**Exercise description**
Every line below should be set down exactly as it appears.
_ _ _ _ _
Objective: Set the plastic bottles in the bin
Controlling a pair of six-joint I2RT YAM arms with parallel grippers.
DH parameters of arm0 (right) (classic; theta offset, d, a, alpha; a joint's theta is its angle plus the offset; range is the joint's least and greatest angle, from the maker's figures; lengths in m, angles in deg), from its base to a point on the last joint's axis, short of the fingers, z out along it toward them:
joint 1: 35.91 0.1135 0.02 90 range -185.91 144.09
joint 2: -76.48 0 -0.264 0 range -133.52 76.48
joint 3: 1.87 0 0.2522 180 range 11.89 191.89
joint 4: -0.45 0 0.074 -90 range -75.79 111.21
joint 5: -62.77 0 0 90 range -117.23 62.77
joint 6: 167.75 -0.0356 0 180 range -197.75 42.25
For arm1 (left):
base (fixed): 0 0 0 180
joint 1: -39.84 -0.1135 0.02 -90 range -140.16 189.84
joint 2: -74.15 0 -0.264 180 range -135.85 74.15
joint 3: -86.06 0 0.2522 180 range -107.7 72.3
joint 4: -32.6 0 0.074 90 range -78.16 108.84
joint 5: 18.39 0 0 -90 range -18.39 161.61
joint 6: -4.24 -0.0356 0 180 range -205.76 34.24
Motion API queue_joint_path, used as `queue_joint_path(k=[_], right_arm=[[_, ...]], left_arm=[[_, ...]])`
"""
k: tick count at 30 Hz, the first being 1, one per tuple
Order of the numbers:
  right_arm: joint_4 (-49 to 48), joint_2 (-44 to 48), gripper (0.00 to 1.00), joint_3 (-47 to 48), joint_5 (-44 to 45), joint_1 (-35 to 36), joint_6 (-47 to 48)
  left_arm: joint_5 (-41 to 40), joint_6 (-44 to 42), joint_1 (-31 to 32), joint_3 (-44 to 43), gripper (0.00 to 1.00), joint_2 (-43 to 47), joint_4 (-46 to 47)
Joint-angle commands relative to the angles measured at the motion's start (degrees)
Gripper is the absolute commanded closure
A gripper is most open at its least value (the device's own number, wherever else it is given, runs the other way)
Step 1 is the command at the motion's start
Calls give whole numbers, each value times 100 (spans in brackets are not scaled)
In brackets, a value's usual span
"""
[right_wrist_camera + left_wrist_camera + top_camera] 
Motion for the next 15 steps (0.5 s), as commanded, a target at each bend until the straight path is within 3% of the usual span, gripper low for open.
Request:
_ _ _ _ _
**Reply to the exercise**
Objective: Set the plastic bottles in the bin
Controlling a pair of six-joint I2RT YAM arms with parallel grippers.
DH parameters of arm0 (right) (classic; theta offset, d, a, alpha; a joint's theta is its angle plus the offset; range is the joint's least and greatest angle, from the maker's figures; lengths in m, angles in deg), from its base to a point on the last joint's axis, short of the fingers, z out along it toward them:
joint 1: 35.91 0.1135 0.02 90 range -185.91 144.09
joint 2: -76.48 0 -0.264 0 range -133.52 76.48
joint 3: 1.87 0 0.2522 180 range 11.89 191.89
joint 4: -0.45 0 0.074 -90 range -75.79 111.21
joint 5: -62.77 0 0 90 range -117.23 62.77
joint 6: 167.75 -0.0356 0 180 range -197.75 42.25
For arm1 (left):
base (fixed): 0 0 0 180
joint 1: -39.84 -0.1135 0.02 -90 range -140.16 189.84
joint 2: -74.15 0 -0.264 180 range -135.85 74.15
joint 3: -86.06 0 0.2522 180 range -107.7 72.3
joint 4: -32.6 0 0.074 90 range -78.16 108.84
joint 5: 18.39 0 0 -90 range -18.39 161.61
joint 6: -4.24 -0.0356 0 180 range -205.76 34.24
Motion API queue_joint_path, used as `queue_joint_path(k=[_], right_arm=[[_, ...]], left_arm=[[_, ...]])`
"""
k: tick count at 30 Hz, the first being 1, one per tuple
Order of the numbers:
  right_arm: joint_4 (-49 to 48), joint_2 (-44 to 48), gripper (0.00 to 1.00), joint_3 (-47 to 48), joint_5 (-44 to 45), joint_1 (-35 to 36), joint_6 (-47 to 48)
  left_arm: joint_5 (-41 to 40), joint_6 (-44 to 42), joint_1 (-31 to 32), joint_3 (-44 to 43), gripper (0.00 to 1.00), joint_2 (-43 to 47), joint_4 (-46 to 47)
Joint-angle commands relative to the angles measured at the motion's start (degrees)
Gripper is the absolute commanded closure
A gripper is most open at its least value (the device's own number, wherever else it is given, runs the other way)
Step 1 is the command at the motion's start
Calls give whole numbers, each value times 100 (spans in brackets are not scaled)
In brackets, a value's usual span
"""
[right_wrist_camera + left_wrist_camera + top_camera] 
Motion for the next 15 steps (0.5 s), as commanded, a target at each bend until the straight path is within 3% of the usual span, gripper low for open.
Request:

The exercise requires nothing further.